Nuts About Nuts: Improving Your Cholesterol While Snacking
Jun 14, 2010

Nuts About Nuts - Improving Your Cholesterol While Snacking
High in protein and fiber, nuts contain healthy amounts of folic acid (brain nutrition), vitamin E, selenium, phytic acid and omega-3 fatty acids. In addition, nuts have what is known as “good” or unsaturated fat and are low in the “bad” or unsaturated fat. Nuts can lower the chance of heart disease and help in keeping your cholesterol level down.
Recent research looked at data from 25 previous studies in 7 different countries to examine the factors involved in nuts’ cholesterol-lowering effects. The results showed that eating an average of 2.4 ounces of nuts per day reduced cholesterol levels by 5 percent in both people with normal and high cholesterol levels. For those suffering from high triglycerides, daily nut consumption lowered levels by 21 points, although it did not affect those who had normal levels of tryiglycerides.
The bigger finding is that by adding nuts to the diet, people who had high LDL cholesterol levels (160 milligrams per deciliter), lower body mass index (BMI), or a predominantly Western diet benefited more than those who were already consuming a Mediterranean diet.

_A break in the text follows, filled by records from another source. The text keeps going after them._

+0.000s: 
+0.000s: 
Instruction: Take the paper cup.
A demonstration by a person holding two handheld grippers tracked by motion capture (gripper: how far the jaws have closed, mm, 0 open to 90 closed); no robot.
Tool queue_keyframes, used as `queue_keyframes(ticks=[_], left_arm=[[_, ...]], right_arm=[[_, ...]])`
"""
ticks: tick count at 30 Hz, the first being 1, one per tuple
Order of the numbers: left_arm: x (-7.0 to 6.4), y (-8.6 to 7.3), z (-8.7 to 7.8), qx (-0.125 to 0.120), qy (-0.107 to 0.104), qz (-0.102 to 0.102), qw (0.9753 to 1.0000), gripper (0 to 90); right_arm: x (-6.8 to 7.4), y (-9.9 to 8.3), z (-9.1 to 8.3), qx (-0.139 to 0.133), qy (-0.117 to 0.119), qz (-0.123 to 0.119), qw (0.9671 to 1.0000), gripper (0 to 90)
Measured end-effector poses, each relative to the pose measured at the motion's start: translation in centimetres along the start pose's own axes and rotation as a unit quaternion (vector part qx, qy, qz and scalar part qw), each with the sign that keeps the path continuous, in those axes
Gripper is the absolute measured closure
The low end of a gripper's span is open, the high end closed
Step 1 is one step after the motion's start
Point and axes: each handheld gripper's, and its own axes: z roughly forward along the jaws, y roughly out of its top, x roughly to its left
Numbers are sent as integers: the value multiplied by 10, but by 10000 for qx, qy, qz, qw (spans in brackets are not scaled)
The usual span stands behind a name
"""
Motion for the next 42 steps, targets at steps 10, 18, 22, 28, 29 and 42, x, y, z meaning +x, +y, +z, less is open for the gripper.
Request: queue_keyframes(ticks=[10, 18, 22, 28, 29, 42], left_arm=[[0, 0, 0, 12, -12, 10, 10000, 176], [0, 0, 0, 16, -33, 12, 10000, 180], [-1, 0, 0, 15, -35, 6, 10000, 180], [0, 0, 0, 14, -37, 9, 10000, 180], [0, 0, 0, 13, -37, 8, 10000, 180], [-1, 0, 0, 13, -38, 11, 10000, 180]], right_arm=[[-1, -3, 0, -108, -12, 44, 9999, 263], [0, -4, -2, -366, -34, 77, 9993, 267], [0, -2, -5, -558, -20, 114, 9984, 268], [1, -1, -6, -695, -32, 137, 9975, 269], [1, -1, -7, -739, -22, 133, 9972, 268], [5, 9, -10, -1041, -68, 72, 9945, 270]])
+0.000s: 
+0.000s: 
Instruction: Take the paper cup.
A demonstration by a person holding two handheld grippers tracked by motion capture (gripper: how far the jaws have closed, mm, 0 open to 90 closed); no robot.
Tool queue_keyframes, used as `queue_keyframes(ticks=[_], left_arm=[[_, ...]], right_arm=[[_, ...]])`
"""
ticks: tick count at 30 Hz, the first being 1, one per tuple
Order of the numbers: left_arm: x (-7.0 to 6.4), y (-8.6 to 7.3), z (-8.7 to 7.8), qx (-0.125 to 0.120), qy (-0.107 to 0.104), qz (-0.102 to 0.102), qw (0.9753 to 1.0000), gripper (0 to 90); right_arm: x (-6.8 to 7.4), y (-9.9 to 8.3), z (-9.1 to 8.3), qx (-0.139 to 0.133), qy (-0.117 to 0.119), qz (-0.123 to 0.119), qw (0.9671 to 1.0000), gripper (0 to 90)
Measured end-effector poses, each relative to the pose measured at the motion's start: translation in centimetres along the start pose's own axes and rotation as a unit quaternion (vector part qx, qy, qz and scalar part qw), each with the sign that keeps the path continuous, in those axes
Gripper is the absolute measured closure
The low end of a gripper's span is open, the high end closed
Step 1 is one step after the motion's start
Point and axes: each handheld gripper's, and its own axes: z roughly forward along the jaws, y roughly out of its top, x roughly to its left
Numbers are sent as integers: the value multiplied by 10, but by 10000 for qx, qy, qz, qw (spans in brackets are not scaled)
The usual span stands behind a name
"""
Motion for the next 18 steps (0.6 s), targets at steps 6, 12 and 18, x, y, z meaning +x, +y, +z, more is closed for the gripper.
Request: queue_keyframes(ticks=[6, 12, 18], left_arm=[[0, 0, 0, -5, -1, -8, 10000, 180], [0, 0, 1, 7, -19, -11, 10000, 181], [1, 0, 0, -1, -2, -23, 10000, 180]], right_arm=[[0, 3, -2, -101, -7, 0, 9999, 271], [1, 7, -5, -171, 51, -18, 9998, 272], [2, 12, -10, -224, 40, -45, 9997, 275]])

Eating one to two servings of nuts a day benefits most of the people by improving their lipid profile, which leads to a “drastically decreased” heart attack risk.
Nuts can be eaten raw, roasted, and dry-roasted but should be limited to 3 ounces or less per day, given their calorie count. Early indigenous populations soaked their raw nuts before they were eaten, which isn’t such a bad idea. Nuts contain enzyme inhibitors, which can strain the digestive system if you are a regular voracious consumer. By soaking overnight before eating or toasting, you are neutralizing the enzymes and the nuts will be easier to digest.